The Simpsons has earned all kinds of accolades over the past 18 years. But lately the longest-running American sitcom may as well be stamped with the Krusty Brand Seal of Approval.
While writer turnover is as inevitable as creative burnout when a show spans nearly two decades, The Simpsons’ decline was at first gradual and excusable, then sudden and difficult to watch. Were the new scripters even fans? Homer became an angry ass instead of a cranky buffoon. And classic jokes were shamelessly repeated, as if the creators didn’t realize that many viewers know past episodes by heart.
Then the series got a big-screen jolt. This summer’s The Simpsons Movie may not have matched the show’s best moments, but it was a pretty impressive try. Sharply drawn both literally and figuratively, the film offered satire and a Simpsons-save-the-day story arc that was saturated with old-fashioned sight gags and witty one-liners. True, series creator Matt Groening and executive producer James L. Brooks had to bring in old blood to pull it off. But the success of the project likely kept a number of the disheartened from giving up on the show for good.
Wisely, the Season 19 premiere milks that high right from the start. You’re lulled by the familiar intro—the opening notes of Danny Elfman’s theme song, the logo materializing among the clouds—and, hurray, a chalkboard gag: “I will not wait 20 years to make another movie,” Bart writes before blazing out of the school on his skateboard. But then… wait, what’s going on? Bart’s ride through town is different. Springfield, destroyed at the end of the movie, is still in ruins, and the boy careens off of pieces of the dome that had quarantined the city and zips past “Burns Construction” signs, the Alaskan “Boob Lady,” Moe in a short robe and traffic-cone hat. The Simpsons’ house is little more than a frame, but a couch remains, along with Spider-Pig.
The reinvented introduction is, quite frankly, thrilling, a shot of creativity that Simpsons fans haven’t seen since the live-action opening created by a British ad agency a couple years back. What follows, well, it isn’t so hot. But at least you’ll be in a forgiving mood.
The episode begins at the Springfield Mall, where Mr. Burns is checking things such as “spats” off his shopping list when he spots a coin in the fountain and tries to grab it. Because Burns is so frail he’s practically boneless, however, he gets sucked into the fountain and spit out the top. (Nearly drowning, he thinks, “I just wish I’d spent more time at the office,” a line that’s way too close to a recent 30 Rock joke.) Homer comes along and pulls Burns out. Sudden benevolence? Nope: “Hey, you’re not a penny!” Homer moans.

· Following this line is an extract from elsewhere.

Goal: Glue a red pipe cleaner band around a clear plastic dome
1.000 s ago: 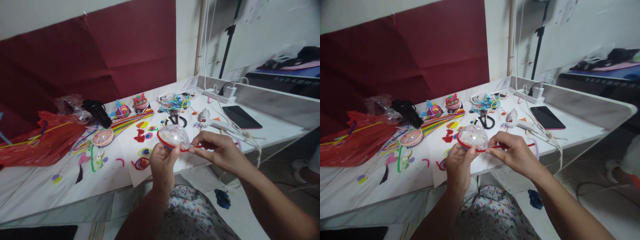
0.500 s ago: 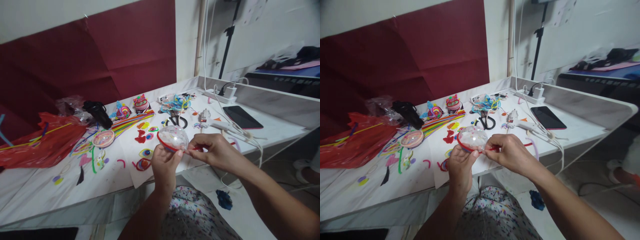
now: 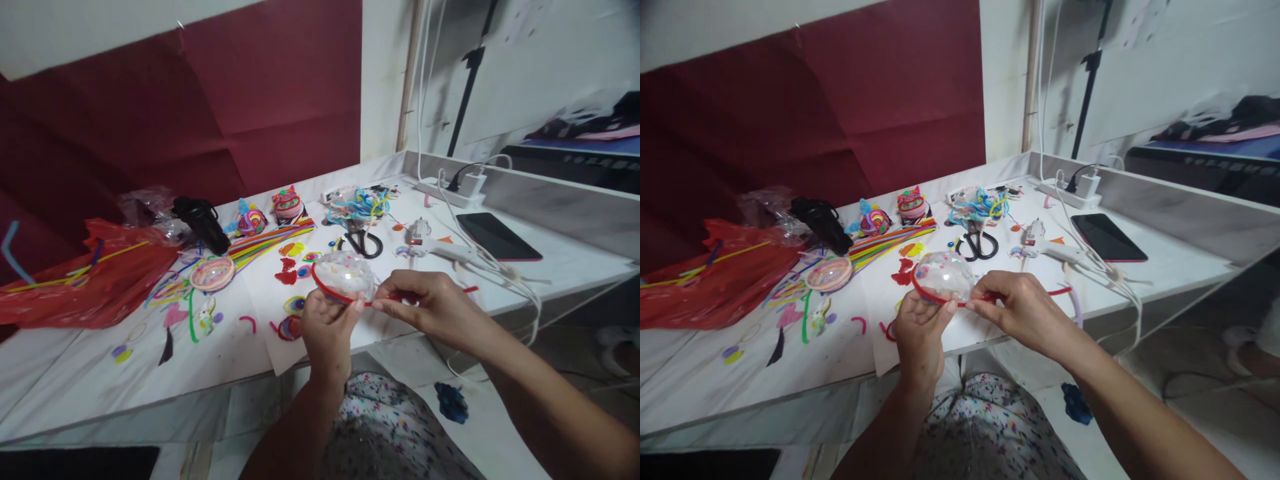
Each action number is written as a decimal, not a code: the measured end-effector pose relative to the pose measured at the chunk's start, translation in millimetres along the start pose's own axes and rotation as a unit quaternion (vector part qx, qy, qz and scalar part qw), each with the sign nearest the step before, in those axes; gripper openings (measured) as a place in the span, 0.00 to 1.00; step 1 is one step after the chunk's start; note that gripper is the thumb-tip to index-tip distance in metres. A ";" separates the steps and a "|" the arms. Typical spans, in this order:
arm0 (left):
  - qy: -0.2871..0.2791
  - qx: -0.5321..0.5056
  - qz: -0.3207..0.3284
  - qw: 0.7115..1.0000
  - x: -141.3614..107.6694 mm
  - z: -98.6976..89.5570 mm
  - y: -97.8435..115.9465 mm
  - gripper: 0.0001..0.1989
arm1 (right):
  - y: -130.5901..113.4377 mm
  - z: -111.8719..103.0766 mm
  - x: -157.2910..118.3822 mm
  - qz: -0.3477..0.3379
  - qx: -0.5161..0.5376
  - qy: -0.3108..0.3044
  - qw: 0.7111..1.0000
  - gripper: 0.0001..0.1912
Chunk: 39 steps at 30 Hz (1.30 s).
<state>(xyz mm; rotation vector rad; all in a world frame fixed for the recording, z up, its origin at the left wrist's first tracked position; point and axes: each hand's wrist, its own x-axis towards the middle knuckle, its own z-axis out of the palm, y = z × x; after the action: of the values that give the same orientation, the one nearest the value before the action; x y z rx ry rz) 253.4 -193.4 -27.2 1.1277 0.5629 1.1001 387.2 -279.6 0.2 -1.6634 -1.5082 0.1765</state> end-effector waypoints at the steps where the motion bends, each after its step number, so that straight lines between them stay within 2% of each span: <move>1: 0.004 0.000 0.001 1.000 0.9 -1.2 0.4 0.11 | 1.2 -0.4 -0.7 -0.015 -0.004 0.003 1.000 0.08; 5: 0.015 -0.003 0.006 1.000 4.3 -5.1 1.7 0.11 | 7.4 -1.8 -2.2 -0.122 -0.074 0.051 0.988 0.06; 9: 0.031 -0.005 0.010 0.999 6.9 -6.2 4.5 0.12 | 9.3 -0.1 1.0 -0.207 -0.252 0.101 0.940 0.06; 12: 0.045 -0.010 0.015 0.999 8.3 -5.2 6.6 0.12 | 5.7 5.1 3.3 -0.202 -0.357 0.158 0.898 0.09; 14: 0.057 -0.024 0.016 0.998 8.8 -4.6 6.6 0.13 | 3.2 10.4 3.0 -0.178 -0.374 0.181 0.892 0.09; 16: 0.067 -0.037 0.021 0.997 9.0 -4.3 5.6 0.13 | 1.5 16.9 1.2 -0.161 -0.327 0.187 0.912 0.09; 19: 0.074 -0.041 0.026 0.996 8.7 -4.0 4.2 0.15 | -1.5 27.9 -2.3 -0.125 -0.145 0.208 0.959 0.08; 22: 0.077 -0.041 0.025 0.996 8.5 -3.5 4.4 0.15 | -6.3 38.9 -4.0 -0.032 0.027 0.235 0.971 0.05; 24: 0.080 -0.042 0.026 0.996 8.3 -2.9 5.1 0.15 | -9.2 45.2 -3.4 0.061 0.137 0.261 0.954 0.07; 26: 0.083 -0.042 0.029 0.995 7.7 -2.1 5.6 0.16 | -11.1 50.1 -1.6 0.147 0.262 0.262 0.917 0.11; 28: 0.082 -0.042 0.031 0.995 6.8 -1.3 5.3 0.16 | -11.9 53.5 0.8 0.192 0.365 0.248 0.877 0.13; 30: 0.084 -0.040 0.031 0.995 5.8 -0.6 4.1 0.16 | -12.2 55.7 3.2 0.198 0.416 0.250 0.851 0.14; 32: 0.088 -0.032 0.029 0.995 5.1 -0.1 1.8 0.16 | -12.7 57.1 5.1 0.190 0.431 0.272 0.839 0.15; 36: 0.088 -0.011 0.033 0.996 4.6 -0.1 -3.6 0.16 | -14.9 58.6 5.2 0.175 0.432 0.305 0.831 0.22; 39: 0.075 -0.009 0.034 0.997 4.1 0.1 -5.2 0.15 | -15.8 59.4 2.4 0.164 0.395 0.331 0.841 0.28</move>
<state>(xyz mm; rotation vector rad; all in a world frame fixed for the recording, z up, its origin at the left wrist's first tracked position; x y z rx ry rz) 257.3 -189.9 -31.3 1.0600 0.6353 1.2534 339.6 -250.1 -25.2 -1.0954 -0.4865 0.3163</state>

To thank him, Burns offers to takes Homer out to dinner, an evening that ends up with the two flying to Chicago on Burns’ private jet for pizza. The plane ride and its luxuries—sushi, a sexy flight attendant, no one to stop Homer from bringing a full bottle of lotion on board—makes Homer realize that his everyday life is lacking. To alleviate his depression, Marge hires a life coach named Colby to help Homer “get back on a private plane in no time.” Colby sees that Homer acts like a loser everywhere but in the bowling alley, so he makes Homer wear his bowling shoes 24/7. The job offers start pouring in.
Stephen Colbert plays Colby, a more successful bit of stunt casting than Lionel Richie, who occasions moonwalking and Harlem Globetrotters jokes. Colbert brings the same dry arrogance he’s perfected on The Daily Show and The Colbert Report (“Remember the NDCs of concentration: Never Don’t Concentrate”), but here he’s only fitfully amusing.
The same can be said of the episode as a whole. There are bright spots of old-school, risqué humor on subjects from terrorism to drug use, and the mall scenes reliably offer a stream of punny store names. But too often, the comedy relies on grotesqueries (Burns’ trip through the fountain isn’t pretty), gags that go on too long, and Homer’s knee-jerk rage. The premiere hints that The Simpsons’ 19th season will be worth watching, but with the Krusty Brand caveat: “It’s not just good. It’s good enough.”